On a liver-spleen scan, a sulfur-colloid study typically demonstrates an area of decreased labeling in HCC. Look for signs of cirrhosis, such as heterogeneous labeling of the liver with a large spleen and colloid shift to the bone marrow. Prominent left and caudate lobes of the liver are also signs of cirrhosis. A "cold" defect in the liver with signs of cirrhosis strongly suggests HCC.

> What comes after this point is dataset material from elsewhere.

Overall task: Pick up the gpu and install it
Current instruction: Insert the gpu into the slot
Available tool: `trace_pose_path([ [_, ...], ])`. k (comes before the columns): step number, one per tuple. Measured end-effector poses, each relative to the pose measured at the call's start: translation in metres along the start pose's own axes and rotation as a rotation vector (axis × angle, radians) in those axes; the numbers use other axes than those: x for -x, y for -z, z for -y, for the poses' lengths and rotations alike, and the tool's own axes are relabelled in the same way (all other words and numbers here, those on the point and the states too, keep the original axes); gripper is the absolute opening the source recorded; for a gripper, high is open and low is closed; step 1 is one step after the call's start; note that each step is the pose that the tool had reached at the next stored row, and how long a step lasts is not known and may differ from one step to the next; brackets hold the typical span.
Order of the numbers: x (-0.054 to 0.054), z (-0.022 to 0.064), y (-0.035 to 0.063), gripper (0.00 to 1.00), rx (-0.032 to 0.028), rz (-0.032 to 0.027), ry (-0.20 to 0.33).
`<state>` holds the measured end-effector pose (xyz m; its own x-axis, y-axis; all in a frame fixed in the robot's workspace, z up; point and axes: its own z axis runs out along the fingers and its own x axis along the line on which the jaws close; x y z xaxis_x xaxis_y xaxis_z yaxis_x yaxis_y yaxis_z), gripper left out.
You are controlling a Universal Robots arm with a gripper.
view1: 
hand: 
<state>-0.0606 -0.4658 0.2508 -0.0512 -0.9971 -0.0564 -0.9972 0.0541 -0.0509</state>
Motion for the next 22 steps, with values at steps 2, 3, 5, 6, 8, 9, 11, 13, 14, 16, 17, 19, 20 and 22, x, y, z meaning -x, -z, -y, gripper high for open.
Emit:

Hepatobiliary scans can show labeling of HCC due to the presence of hepatocytes. HCC may have no uptake initially but may show delayed uptake as the rest of the normal liver clears. This is related to malignant hepatocytes, which are hypofunctional relative to normal hepatocytes.

Positron emission tomography with fluorodeoxyglucose (FDG-PET) is primarily useful in assessing the degree of differentiation and in staging moderately and poorly differentiated tumors, rather than in primary lesion detection. Sensitivity of FDG-PET for the detection of HCC is 50-70%. This limited sensitivity is due to the low level of FDG uptake in well-differentiated tumors; however, FDG-PET may be superior to CT in detecting extrahepatic spread.

On a gallium scan, the liver normally labels early and may obscure HCC labeling. Differential diagnoses of a mass that shows labeling in the liver include other types of malignancy and infection.